PROBLEM TO WORK ON>
Line by line, reproduce exactly the beginning of the listing below, ending with the line that contains "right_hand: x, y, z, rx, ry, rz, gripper" and adding nothing.
PROVIDED MATERIAL START
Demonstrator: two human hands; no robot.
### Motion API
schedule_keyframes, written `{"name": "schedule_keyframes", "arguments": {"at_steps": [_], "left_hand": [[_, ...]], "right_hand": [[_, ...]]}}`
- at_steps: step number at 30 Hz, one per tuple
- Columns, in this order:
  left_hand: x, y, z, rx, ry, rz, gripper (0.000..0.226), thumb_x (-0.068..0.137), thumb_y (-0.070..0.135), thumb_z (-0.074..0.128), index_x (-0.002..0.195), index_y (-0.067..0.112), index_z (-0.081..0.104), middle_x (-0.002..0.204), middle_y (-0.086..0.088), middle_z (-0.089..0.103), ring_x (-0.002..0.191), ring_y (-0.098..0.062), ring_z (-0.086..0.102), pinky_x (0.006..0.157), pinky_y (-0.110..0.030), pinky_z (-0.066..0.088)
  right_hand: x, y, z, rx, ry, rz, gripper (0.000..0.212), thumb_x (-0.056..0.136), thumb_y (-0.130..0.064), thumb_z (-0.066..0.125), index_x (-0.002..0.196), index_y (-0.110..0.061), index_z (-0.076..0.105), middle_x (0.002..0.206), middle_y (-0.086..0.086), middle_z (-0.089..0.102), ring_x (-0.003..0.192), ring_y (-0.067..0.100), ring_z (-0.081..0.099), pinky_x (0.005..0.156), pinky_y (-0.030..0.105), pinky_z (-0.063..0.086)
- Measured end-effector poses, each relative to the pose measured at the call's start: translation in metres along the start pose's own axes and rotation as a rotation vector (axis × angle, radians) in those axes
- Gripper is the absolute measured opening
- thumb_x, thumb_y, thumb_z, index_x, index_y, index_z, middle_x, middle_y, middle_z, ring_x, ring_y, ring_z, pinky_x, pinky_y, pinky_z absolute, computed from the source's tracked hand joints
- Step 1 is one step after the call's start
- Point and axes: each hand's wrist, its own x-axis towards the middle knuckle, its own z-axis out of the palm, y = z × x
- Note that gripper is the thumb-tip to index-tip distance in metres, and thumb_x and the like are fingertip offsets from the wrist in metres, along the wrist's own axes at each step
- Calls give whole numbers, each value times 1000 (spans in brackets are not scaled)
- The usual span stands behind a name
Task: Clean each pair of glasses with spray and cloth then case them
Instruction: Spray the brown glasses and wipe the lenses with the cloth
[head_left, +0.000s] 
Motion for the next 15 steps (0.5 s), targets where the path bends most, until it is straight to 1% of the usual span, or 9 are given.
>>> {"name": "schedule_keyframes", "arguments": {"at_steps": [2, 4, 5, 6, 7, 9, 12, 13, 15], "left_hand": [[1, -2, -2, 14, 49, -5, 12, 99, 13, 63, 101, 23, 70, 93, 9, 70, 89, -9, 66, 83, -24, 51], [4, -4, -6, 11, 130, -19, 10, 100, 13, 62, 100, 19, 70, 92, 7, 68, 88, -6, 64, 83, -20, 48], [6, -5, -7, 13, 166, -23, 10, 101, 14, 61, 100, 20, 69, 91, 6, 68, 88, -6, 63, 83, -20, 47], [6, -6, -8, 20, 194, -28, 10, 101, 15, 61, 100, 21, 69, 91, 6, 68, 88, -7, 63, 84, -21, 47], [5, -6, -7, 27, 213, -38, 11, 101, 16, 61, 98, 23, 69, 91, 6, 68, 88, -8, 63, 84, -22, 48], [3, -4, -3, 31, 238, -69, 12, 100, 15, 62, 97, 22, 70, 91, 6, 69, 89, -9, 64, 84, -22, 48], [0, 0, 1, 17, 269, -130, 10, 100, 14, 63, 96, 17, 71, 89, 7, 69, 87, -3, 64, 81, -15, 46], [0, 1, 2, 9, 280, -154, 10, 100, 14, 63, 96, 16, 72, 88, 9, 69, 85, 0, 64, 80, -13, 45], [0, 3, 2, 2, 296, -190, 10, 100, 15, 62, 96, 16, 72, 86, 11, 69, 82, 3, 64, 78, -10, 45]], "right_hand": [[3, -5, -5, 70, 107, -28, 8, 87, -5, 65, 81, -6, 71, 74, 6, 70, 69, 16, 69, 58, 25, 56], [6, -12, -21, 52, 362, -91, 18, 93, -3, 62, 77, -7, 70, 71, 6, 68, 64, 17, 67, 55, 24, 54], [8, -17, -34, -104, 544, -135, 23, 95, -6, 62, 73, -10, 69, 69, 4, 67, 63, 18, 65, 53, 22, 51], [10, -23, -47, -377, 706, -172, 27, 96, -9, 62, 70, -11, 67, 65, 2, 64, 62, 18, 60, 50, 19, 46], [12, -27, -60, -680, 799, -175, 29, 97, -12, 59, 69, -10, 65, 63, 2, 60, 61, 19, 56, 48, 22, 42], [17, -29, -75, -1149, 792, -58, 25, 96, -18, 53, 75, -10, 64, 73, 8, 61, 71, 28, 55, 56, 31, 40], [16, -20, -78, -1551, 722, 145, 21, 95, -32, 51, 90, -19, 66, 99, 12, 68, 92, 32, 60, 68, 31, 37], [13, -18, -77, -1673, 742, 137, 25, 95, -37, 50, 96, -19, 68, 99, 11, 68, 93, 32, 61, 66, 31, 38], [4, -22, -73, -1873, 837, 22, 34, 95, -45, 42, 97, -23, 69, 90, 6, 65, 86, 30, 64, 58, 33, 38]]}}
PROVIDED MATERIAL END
EXPECTED ANSWER>
Demonstrator: two human hands; no robot.
### Motion API
schedule_keyframes, written `{"name": "schedule_keyframes", "arguments": {"at_steps": [_], "left_hand": [[_, ...]], "right_hand": [[_, ...]]}}`
- at_steps: step number at 30 Hz, one per tuple
- Columns, in this order:
  left_hand: x, y, z, rx, ry, rz, gripper (0.000..0.226), thumb_x (-0.068..0.137), thumb_y (-0.070..0.135), thumb_z (-0.074..0.128), index_x (-0.002..0.195), index_y (-0.067..0.112), index_z (-0.081..0.104), middle_x (-0.002..0.204), middle_y (-0.086..0.088), middle_z (-0.089..0.103), ring_x (-0.002..0.191), ring_y (-0.098..0.062), ring_z (-0.086..0.102), pinky_x (0.006..0.157), pinky_y (-0.110..0.030), pinky_z (-0.066..0.088)
  right_hand: x, y, z, rx, ry, rz, gripper (0.000..0.212), thumb_x (-0.056..0.136), thumb_y (-0.130..0.064), thumb_z (-0.066..0.125), index_x (-0.002..0.196), index_y (-0.110..0.061), index_z (-0.076..0.105), middle_x (0.002..0.206), middle_y (-0.086..0.086), middle_z (-0.089..0.102), ring_x (-0.003..0.192), ring_y (-0.067..0.100), ring_z (-0.081..0.099), pinky_x (0.005..0.156), pinky_y (-0.030..0.105), pinky_z (-0.063..0.086)

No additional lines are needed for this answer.